An upcoming Listening Circle, hosted by activist Kavita Krishnan, is scheduled for January 6 in New Delhi.

During one of these sessions, Chatterjee met two women who were hearing-impaired. “I was then told about how most women who are hearing-impaired are also sexually violated often, but have difficulty articulating their experiences. All mainstream material on MeToo currently online aren’t deaf-friendly,” she says.

“The most important thing for us to work on in 2019,” she says, “is to simplify the processes by which women are able to report abuse. Seeking justice should not traumatise the woman further.”

Kukreja, who had sparked a blaze by calling out the toxic masculinity celebrated in the Indian stand-up comedy scene, feels that there has been a marked change in the jokes being cracked lately. “There is definitely a decrease in casual sexism. The #MeToo movement has elevated conversations,” she says.

But the movement, she stresses, has to focus on long-term remedial measures. “Not every case merits punitive action; sometimes what is required is therapy, and a commitment to change one’s behaviour. In 2019, we have to focus on figuring out ways to ensure that genuine behavioural change happens,” she says. “The survivor has to feel that she has been served justice.”

Entrenched challenges

Though unprecedented in its scale and reach, the #MeToo movement in India owes a debt to several early movers.

The stage for a geographically dispersed but digitally connected movement, which named the perpetrator while keeping the complainant anonymous, had been set in 2017 by law student Raya Sarkar, who published what was called the List of Sexual Harassers in Academia (LoSHA).

Sarkar credits dalit social worker Bhanwari Devi for bringing about a landmark change in the movement for the protection of women’s rights at the workplace. Devi, who was raped by a group of upper-caste men in Rajasthan in 1992 for attempting to stop a child marriage, filed a case which became the basis for the 1997 Vishaka Guidelines. These, in turn, were formalised into the sexual harassment law in 2013, after the 2012 gang rape and murder of a physiotherapist in Delhi.

Despite a dalit woman bringing about such a landmark judgement, the voices of dalit women were conspicuous by their absence in the early weeks of the #MeToo movement unfolding in 2018. Strident critics of the movement included dalit activists, who decried the urban, upper-caste, English-speaking bias in the movement as well as the fact that dalit women had been facing such violence for decades, without any hope of redress.

“It’s evident that the movement has received so much exposure and attention because the people leading it and speaking on behalf of the survivors are savarna, therefore they are validated by default. Dalit women do not have this luxury,” says Christina Thomas Dhanaraj, a consultant for women and minority-led initiatives. “Our social locations cannot guarantee that our accounts of violation will be believed.”

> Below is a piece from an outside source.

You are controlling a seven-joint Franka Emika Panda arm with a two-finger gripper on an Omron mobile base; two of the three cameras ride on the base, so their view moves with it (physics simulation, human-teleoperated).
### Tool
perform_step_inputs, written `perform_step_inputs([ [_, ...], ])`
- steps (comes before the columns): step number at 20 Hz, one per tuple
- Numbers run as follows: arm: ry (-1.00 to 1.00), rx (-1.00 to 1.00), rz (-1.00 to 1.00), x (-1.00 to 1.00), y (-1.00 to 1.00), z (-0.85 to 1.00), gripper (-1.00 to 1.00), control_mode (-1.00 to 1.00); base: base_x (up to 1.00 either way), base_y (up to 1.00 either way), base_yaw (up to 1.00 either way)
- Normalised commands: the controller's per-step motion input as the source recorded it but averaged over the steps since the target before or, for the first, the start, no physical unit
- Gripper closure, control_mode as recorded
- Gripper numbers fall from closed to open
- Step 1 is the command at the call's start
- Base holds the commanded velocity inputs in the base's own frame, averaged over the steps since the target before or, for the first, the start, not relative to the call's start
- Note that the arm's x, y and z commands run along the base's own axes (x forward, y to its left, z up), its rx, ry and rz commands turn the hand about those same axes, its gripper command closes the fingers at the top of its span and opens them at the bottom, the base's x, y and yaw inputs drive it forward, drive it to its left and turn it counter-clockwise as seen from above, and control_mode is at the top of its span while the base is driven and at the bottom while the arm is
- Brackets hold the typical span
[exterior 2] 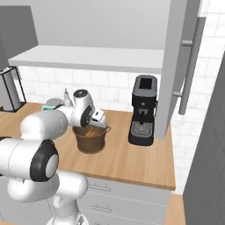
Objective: Open the cabinet, pick up the bread from the cabinet and place it in the basket. Then move the basket to the dining counter.
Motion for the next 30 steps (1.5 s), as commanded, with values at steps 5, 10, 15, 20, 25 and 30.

Menon acknowledges this. “I can afford to put my accusation out there, since I don’t face an immediate threat. But this is not the case for women from dalit and marginalised communities.”

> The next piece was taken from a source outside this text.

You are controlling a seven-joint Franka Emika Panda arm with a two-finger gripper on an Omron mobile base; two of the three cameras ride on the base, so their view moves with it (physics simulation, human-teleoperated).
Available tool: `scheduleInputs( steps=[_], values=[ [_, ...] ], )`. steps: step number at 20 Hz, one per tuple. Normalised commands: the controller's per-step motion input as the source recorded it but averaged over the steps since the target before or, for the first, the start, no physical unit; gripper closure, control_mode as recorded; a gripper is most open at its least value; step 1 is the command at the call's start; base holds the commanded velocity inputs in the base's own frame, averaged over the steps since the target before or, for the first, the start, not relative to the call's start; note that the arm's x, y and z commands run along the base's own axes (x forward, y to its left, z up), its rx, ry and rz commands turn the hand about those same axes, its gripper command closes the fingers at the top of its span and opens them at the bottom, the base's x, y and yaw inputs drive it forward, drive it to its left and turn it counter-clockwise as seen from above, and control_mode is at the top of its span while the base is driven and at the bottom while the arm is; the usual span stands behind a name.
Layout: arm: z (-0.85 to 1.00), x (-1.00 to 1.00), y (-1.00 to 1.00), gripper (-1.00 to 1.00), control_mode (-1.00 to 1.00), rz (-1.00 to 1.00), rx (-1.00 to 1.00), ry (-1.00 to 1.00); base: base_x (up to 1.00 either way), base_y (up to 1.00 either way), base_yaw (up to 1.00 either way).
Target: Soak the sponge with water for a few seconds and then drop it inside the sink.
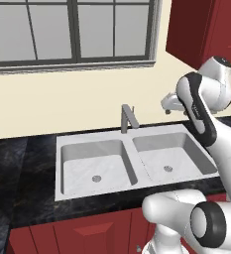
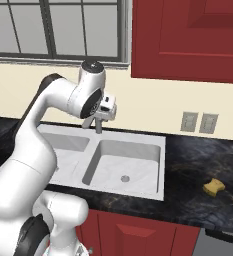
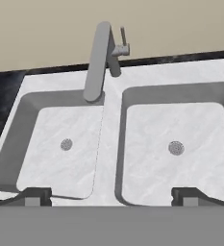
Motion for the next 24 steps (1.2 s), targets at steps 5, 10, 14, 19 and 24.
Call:
scheduleInputs(
  steps=[5,10,14,19,24],
  values=[
    [-0.19,0.16,0.00,-1.00,-1.00,-0.02,0.16,-0.12,0.00,0.00,0.00],
    [-0.20,0.20,0.00,-1.00,-1.00,-0.07,0.10,-0.07,0.00,0.00,0.00],
    [-0.15,0.34,0.00,-1.00,-1.00,-0.08,0.10,-0.04,0.00,0.00,0.00],
    [-0.01,0.39,0.00,-1.00,-1.00,-0.09,0.11,0.00,0.00,0.00,0.00],
    [0.00,0.30,0.00,-1.00,-1.00,-0.07,0.10,0.00,0.00,0.00,0.00]
  ],
)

In October 2018, as the #MeToo movement raged on, a 14-year-old dalit girl was decapitated for spurning the advances of an upper caste man in Tamil Nadu. The lack of media attention on the case was highlighted by dalit activists as evidence of selective empathy for upper caste survivors.

For Dhanaraj, the #MeToo movement is a long-overdue outburst. “If all the legal frameworks worked without a hitch, if we were able to access justice in a way that was equal and egalitarian, we wouldn’t be having such a movement,” she says.

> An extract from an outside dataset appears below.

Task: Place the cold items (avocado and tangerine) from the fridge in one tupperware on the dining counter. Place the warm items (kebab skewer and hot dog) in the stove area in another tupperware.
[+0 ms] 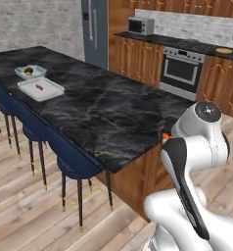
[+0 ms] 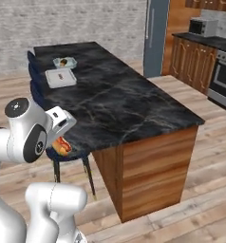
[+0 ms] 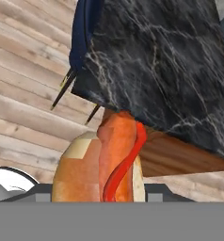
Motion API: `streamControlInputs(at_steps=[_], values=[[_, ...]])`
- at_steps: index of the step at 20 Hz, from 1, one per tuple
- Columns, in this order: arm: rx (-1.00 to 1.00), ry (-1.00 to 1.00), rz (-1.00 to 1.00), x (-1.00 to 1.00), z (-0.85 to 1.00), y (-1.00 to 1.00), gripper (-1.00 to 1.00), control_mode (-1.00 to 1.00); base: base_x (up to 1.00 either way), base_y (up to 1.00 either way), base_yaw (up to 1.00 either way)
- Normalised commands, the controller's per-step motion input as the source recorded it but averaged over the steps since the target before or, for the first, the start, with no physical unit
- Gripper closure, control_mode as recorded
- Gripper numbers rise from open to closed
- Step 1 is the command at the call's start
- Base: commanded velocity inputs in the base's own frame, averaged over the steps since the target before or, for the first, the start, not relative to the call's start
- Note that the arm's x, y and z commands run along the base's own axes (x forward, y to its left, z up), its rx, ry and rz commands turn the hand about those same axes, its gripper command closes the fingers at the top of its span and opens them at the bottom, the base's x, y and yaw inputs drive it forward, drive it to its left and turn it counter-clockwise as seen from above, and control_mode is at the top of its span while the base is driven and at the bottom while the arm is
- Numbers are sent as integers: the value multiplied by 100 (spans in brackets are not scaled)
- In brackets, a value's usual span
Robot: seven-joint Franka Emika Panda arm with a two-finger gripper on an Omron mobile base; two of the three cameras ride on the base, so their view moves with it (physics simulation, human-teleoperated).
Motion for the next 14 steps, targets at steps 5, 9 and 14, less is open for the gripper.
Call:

Given that justice has been elusive, and will perhaps continue to be so for longer, CWDS’s John calls for a different set of questions, which may also bring out the gradients of power that each survivor operates from.

“Who gets to speak out? At what point in their lives can they speak out? Under what circumstances can they feel the confidence of being heard and believed? What are the costs of speaking out,” John asks.

As 2019 unfolds, such questions perhaps will not only lead to a new education, but also to answers on what it is for.